## REQUIRED ACTION
What follows is a listing. Write it all out exactly.

## EXERCISE DATA
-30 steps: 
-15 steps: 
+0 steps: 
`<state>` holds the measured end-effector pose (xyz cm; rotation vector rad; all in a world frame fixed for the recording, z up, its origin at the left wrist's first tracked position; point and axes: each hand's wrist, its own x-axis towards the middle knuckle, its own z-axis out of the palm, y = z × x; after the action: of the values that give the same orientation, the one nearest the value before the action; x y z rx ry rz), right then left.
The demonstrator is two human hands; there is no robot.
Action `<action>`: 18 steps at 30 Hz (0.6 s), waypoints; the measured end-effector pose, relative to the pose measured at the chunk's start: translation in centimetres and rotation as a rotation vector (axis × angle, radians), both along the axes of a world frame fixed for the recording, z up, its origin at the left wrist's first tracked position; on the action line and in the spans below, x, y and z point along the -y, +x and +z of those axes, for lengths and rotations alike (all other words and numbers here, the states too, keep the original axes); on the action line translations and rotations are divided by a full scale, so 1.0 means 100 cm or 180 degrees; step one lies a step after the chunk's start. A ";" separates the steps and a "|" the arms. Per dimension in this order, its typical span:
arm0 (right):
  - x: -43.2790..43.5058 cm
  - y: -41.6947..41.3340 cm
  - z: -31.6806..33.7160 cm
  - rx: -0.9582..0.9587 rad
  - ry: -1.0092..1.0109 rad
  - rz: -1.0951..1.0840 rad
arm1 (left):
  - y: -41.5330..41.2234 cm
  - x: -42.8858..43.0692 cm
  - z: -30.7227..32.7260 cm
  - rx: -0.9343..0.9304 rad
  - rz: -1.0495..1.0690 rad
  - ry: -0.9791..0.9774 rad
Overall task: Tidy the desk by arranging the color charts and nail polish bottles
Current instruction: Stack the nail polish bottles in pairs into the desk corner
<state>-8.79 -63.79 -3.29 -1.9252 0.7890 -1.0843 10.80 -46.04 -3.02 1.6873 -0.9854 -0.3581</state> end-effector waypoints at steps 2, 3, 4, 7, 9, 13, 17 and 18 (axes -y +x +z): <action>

## YOUR RESPONSE
-30 steps: 
-15 steps: 
+0 steps: 
`<state>` holds the measured end-effector pose (xyz cm; rotation vector rad; all in a world frame fixed for the recording, z up, its origin at the left wrist's first tracked position; point and axes: each hand's wrist, its own x-axis towards the middle knuckle, its own z-axis out of the palm, y = z × x; after the action: of the values that give the same orientation, the one nearest the value before the action; x y z rx ry rz), right then left.
The demonstrator is two human hands; there is no robot.
Action `<action>`: 18 steps at 30 Hz (0.6 s), waypoints; the measured end-effector pose, relative to the pose measured at the chunk's start: translation in centimetres and rotation as a rotation vector (axis × angle, radians), both along the axes of a world frame fixed for the recording, z up, its origin at the left wrist's first tracked position; on the action line and in the spans below, x, y and z point along the -y, +x and +z of those axes, for lengths and rotations alike (all other words and numbers here, the states too, keep the original axes); on the action line translations and rotations are divided by a full scale, so 1.0 means 100 cm or 180 degrees; step one lies a step after the chunk's start. A ";" separates the steps and a "|" the arms. Per dimension in this order, its typical span:
arm0 (right):
  - x: -43.2790..43.5058 cm
  - y: -41.6947..41.3340 cm
  - z: -31.6806..33.7160 cm
  - rx: -0.9582..0.9587 rad
  - ry: -1.0092..1.0109 rad
  - rz: -1.0951..1.0840 rad
arm1 (left):
  - y: -41.5330..41.2234 cm
  - x: -42.8858..43.0692 cm
  - z: -30.7227..32.7260 cm
  - rx: -0.9343..0.9304 rad
  - rz: -1.0495..1.0690 rad
  - ry: -0.9791..0.9774 rad
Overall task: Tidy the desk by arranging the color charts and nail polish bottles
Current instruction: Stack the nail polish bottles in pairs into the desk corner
<state>-8.79 -63.79 -3.29 -1.9252 0.7890 -1.0843 10.80 -46.04 -3.02 1.6873 -0.9854 -0.3581</state> end-effector waypoints at steps 2, 3, 4, 7, 9, 13, 17 and 18 (axes -y +x +z): <action>

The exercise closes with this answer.